E eu me sinto minúscula e sozinha por não ter a cumplicidade da vida lá fora, por não ter um minuto de silêncio pela nossa morte, por ter que sentir tudo isso sozinha, entre escovas de dentes, xixis e roupas dobradas e cheirosas. Odeio a ordem de tudo, odeio a funcionalidade de tudo, odeio que a TV ligue, que o telefone toque, que meu estômago peça comida, que japonesas riam fora de hora, que meu carro corra, que a bola quique duas vezes antes e, principalmente, que você, não muito longe daqui, sorria. Dirijo até meu trabalho sem nada dentro de mim a não ser um monstro parasita que se alimenta do meu desespero, nenhum farelo de comida. Meu lado da frente está quase colando ao de trás, talvez na falta de você eu precise mesmo me juntar mais a mim mesma. Minha mesa está lá, meu lixo está lá, minha cadeira, a menina grande que fala igual a um homem, a gordinha solícita que não pára de me olhar até que eu olhe para ela, sorria e diga bom dia. Está tudo lá, mas você, mais uma vez, não está aqui. Vou para o banheiro e choro, que novidade? Mas dessa vez porque me olho no espelho, e isso também me lembra você. Eu era sua, a sua menina, a sua criança, a sua mulher, a sua escritora predileta, a sua parceira de dar risada de programas estúpidos que passam de madrugada na TV, a sua namorada sensível que tinha medo de vomitar e de amar demais, assim como você. A sua melhor amiga pra sentar num banco de praça e falar mal de todo mundo, pra perder um trem na Itália e ainda por cima sentar num chiclete fresco ou pra cuidar do nosso porquinho de pelúcia. Eu era a mulher que encaixava a cabeça nas suas costas e sabia que tinha nascido a partir de você, eu era a mulher que esperava sofridamente você voltar mas nunca deixou de te amar mesmo quando você ia.

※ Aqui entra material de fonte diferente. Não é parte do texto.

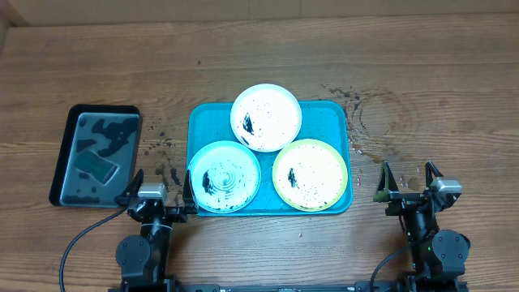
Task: Clean dirty plates on tray and stack at the side
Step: 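Move the left gripper toward the black water basin, then grasp the green sponge in the basin with the left gripper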
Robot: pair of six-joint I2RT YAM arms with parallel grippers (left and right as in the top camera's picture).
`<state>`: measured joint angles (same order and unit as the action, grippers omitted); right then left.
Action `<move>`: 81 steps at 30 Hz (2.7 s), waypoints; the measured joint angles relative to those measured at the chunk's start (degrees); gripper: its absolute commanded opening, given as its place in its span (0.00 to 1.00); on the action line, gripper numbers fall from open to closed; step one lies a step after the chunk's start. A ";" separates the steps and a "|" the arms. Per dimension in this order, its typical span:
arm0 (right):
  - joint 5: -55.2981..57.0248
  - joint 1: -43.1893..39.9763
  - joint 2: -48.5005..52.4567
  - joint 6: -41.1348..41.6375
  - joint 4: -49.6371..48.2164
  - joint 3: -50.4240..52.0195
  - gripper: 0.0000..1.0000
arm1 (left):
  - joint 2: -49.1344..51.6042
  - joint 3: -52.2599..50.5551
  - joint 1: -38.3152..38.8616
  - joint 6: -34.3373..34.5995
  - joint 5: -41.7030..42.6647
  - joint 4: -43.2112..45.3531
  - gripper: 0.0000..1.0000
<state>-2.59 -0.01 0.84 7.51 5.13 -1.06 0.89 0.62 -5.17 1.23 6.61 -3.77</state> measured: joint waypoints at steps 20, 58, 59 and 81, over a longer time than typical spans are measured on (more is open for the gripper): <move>0.00 0.00 -0.11 -0.02 -0.07 0.00 1.00 | 7.58 14.88 0.00 3.80 7.02 10.95 1.00; 0.00 0.00 -0.22 0.00 0.02 0.00 1.00 | 98.84 79.03 -24.98 30.21 -9.84 -51.12 1.00; 0.02 0.00 -0.22 0.02 0.00 0.00 1.00 | 100.59 79.03 -24.98 30.40 -9.79 -51.10 1.00; 0.00 0.00 -0.22 -0.02 0.00 0.00 1.00 | 114.49 79.03 -25.11 29.38 -9.05 -48.87 0.77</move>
<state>-2.59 -0.01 0.62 7.49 5.13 -1.06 115.37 79.66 -30.28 30.61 -2.44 -52.64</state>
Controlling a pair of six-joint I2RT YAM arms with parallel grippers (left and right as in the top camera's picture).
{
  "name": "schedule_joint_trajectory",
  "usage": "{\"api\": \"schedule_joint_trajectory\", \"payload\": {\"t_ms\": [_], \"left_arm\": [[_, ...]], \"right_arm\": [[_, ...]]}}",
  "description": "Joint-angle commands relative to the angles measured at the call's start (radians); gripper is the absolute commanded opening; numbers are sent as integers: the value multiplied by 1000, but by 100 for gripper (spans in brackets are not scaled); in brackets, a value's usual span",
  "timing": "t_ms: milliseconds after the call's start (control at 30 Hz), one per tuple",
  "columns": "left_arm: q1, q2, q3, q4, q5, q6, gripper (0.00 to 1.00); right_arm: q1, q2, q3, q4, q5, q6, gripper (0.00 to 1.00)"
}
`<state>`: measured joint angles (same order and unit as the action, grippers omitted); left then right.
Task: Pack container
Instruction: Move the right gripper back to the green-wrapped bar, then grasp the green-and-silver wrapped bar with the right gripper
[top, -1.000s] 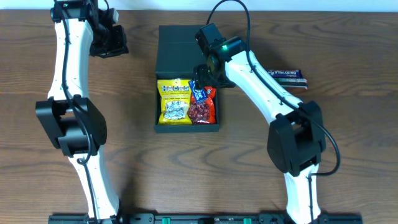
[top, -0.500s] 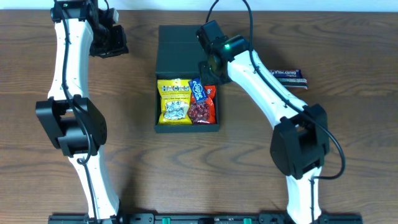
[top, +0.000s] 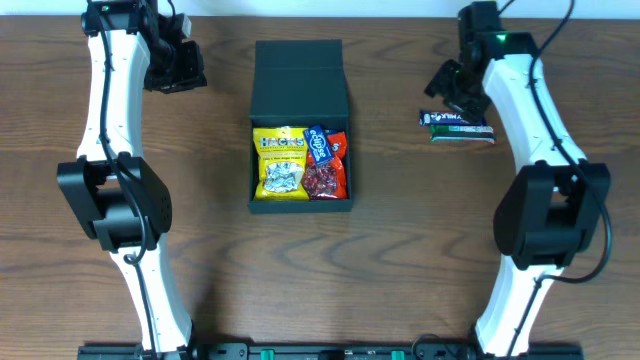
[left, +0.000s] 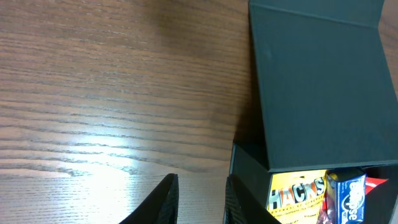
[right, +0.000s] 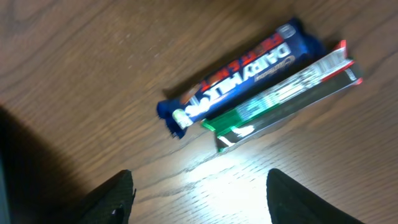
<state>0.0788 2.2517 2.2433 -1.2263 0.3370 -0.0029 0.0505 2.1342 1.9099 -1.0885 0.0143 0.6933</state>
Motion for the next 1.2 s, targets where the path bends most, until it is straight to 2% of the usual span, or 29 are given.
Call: {"api": "schedule_joint_trajectory", "payload": {"t_ms": [0, 100, 333, 500, 767, 1167], "left_arm": [[6, 5, 24, 1, 0, 6, 27], [6, 5, 24, 5, 0, 6, 27], [6, 5, 24, 5, 0, 6, 27], [6, 5, 24, 5, 0, 6, 27], [6, 5, 24, 4, 0, 3, 27], [6, 5, 24, 5, -1, 3, 28]], "right_arm": [[-23, -33, -2, -8, 13, -15, 68], [-48, -33, -4, -7, 12, 33, 68], [-65, -12, -8, -5, 10, 38, 64], [-66, 4, -9, -32, 3, 225, 57], [-70, 35, -35, -39, -39, 435, 58], [-117, 128, -79, -11, -107, 511, 56]]}}
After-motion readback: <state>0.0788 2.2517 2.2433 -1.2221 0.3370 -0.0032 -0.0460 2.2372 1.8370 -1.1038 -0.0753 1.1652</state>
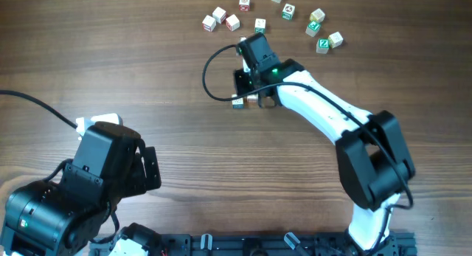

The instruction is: Form a horizontal line

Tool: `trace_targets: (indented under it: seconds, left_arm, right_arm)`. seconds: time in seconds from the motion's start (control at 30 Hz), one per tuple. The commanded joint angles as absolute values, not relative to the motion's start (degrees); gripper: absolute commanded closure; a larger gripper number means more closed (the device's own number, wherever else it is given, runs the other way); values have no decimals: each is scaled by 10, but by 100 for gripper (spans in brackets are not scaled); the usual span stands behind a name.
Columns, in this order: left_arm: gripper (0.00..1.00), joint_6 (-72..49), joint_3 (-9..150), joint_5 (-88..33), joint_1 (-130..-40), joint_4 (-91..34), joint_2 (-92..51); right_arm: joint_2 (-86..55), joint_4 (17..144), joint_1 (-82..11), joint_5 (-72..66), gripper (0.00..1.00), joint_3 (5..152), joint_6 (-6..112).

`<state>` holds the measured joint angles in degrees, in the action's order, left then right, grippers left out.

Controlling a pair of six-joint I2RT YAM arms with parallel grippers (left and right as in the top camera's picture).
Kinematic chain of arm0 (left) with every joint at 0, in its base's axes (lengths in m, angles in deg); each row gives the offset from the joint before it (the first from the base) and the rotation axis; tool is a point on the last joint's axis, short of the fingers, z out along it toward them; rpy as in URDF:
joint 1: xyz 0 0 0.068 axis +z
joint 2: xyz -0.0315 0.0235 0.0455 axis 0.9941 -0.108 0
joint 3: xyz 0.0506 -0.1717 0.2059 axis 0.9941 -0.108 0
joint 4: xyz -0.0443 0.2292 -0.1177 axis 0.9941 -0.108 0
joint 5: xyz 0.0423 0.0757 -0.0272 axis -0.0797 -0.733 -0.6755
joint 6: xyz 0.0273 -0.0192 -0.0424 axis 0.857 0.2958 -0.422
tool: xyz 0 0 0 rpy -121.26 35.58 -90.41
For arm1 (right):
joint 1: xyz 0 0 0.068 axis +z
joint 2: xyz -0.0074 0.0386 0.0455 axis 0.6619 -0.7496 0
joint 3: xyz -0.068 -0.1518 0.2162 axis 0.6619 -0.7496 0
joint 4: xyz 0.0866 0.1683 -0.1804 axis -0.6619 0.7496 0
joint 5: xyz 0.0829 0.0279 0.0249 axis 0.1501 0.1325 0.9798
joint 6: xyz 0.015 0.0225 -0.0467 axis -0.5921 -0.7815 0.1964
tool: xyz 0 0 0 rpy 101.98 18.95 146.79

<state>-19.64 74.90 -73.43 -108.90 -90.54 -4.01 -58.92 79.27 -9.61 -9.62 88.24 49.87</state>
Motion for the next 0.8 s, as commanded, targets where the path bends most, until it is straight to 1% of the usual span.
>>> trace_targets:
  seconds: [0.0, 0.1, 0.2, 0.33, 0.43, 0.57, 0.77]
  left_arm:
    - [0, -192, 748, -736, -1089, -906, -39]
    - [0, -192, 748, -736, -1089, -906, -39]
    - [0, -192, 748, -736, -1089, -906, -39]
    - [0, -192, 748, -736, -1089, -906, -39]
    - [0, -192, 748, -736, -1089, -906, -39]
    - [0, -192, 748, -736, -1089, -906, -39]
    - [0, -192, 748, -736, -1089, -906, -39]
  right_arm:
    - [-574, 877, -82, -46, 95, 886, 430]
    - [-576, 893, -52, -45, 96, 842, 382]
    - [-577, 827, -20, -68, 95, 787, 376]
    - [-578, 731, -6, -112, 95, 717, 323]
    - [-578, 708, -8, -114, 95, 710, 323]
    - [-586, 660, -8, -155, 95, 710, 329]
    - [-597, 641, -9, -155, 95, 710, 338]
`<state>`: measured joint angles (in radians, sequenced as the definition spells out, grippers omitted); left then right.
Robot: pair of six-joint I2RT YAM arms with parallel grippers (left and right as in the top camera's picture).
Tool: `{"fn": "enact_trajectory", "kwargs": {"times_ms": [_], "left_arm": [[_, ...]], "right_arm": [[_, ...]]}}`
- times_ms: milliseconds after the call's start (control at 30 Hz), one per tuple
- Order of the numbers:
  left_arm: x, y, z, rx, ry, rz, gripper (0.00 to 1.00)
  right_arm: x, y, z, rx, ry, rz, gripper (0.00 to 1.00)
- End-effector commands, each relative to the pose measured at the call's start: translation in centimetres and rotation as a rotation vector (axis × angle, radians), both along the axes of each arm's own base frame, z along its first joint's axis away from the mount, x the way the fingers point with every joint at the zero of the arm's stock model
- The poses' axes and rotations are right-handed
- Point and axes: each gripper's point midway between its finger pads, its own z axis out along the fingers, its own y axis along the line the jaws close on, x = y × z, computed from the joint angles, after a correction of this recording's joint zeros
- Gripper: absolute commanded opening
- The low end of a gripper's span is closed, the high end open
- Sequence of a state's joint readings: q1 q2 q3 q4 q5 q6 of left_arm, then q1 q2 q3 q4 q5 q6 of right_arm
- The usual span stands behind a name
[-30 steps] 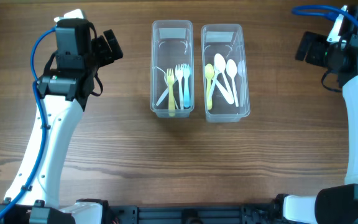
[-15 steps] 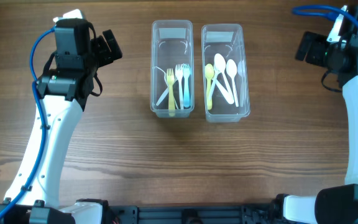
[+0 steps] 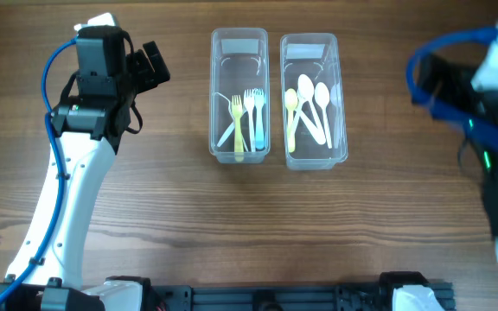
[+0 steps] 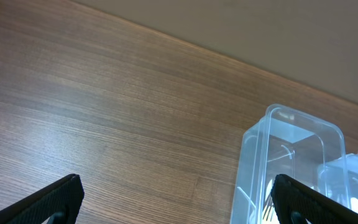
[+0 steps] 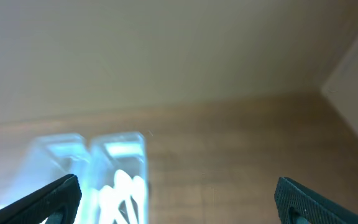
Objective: Pack container
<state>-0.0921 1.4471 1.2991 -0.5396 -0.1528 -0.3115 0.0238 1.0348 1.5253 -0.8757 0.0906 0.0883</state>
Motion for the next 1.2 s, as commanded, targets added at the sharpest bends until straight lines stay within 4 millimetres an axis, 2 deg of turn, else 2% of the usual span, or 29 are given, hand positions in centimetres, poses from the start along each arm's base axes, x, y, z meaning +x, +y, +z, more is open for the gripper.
{"fn": "enact_trajectory", "kwargs": {"times_ms": [0, 133, 267, 333, 500, 600, 733, 1000, 1167], "left_arm": [[0.1, 0.3, 0.4, 0.018, -0.007, -0.003, 1.00], [0.1, 0.3, 0.4, 0.018, -0.007, -0.003, 1.00], [0.1, 0.3, 0.4, 0.018, -0.007, -0.003, 1.00], [0.1, 0.3, 0.4, 0.018, -0.007, -0.003, 1.00], [0.1, 0.3, 0.4, 0.018, -0.007, -0.003, 1.00], [0.1, 0.3, 0.4, 0.018, -0.007, -0.003, 1.00], [0.1, 0.3, 0.4, 0.018, -0.007, -0.003, 1.00], [0.1, 0.3, 0.4, 0.018, -0.007, -0.003, 1.00], [0.1, 0.3, 0.4, 0.018, -0.007, -0.003, 1.00]], "right_arm": [[-4.4, 0.9, 3.7, -0.004, -0.140, 0.038, 1.00], [-9.3, 0.5, 6.6, -0.003, -0.277, 0.035, 1.00], [-12.9, -0.3, 8.1, -0.002, -0.370, 0.005, 1.00], [-14.2, -0.4, 8.1, 0.001, -0.393, 0.005, 1.00], [-16.2, -0.4, 6.0, 0.037, -0.400, 0.007, 1.00], [-16.4, -0.4, 5.2, 0.114, -0.451, -0.003, 1.00], [-15.9, -0.1, 2.8, 0.175, -0.496, 0.002, 1.00], [-12.6, 2.2, -4.5, 0.193, -0.515, 0.125, 0.99], [-10.7, 2.9, -9.6, 0.204, -0.502, 0.152, 1.00]]}}
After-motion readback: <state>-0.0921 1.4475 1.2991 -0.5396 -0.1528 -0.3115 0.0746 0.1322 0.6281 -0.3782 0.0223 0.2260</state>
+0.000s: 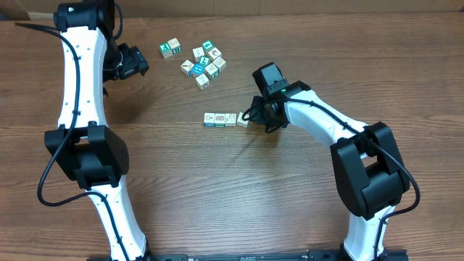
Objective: Form a horizontal line
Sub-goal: 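Push the L block left against the elephant block with the right gripper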
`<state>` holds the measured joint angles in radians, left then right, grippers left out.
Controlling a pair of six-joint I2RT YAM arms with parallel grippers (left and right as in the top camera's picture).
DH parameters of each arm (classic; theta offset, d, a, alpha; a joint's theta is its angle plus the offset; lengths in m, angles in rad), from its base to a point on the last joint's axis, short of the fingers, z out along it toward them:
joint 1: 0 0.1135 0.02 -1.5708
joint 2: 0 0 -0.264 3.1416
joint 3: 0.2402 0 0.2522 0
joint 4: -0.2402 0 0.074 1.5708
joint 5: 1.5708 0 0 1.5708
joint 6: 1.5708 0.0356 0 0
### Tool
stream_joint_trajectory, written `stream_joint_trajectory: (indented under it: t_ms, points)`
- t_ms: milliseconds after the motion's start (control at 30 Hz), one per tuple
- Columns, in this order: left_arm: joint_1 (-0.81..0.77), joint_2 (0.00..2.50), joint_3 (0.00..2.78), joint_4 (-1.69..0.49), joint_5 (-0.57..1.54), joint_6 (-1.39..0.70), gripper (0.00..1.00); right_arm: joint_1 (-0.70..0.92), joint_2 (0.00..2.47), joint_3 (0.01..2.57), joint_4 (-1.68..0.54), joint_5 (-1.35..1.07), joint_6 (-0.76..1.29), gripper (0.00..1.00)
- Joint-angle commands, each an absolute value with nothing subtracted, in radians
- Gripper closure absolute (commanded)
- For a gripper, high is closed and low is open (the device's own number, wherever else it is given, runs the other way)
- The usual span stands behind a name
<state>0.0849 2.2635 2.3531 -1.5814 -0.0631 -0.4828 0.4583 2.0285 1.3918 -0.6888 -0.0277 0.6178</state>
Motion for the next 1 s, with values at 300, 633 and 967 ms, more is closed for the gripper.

Todo mundo me fala que eu preciso ser minha, inclusive pra ser sua, mas eu não deixo de olhar para o espelho e ver uma metade de gente, uma metade de sonho, de sexo, de alegria e de futuro. Que se foda a auto-ajuda, que se fodam os livros com homens carecas, que se foda o terceiro olho (do cu?) e que se foda a psicologia: eu sou mesmo metade sem você e que se foda! Se antes de você aparecer eu já te amava, eu já te esperava, eu já sabia que você existia, como eu posso não te amar agora que você tem forma, sorriso, coração e nome?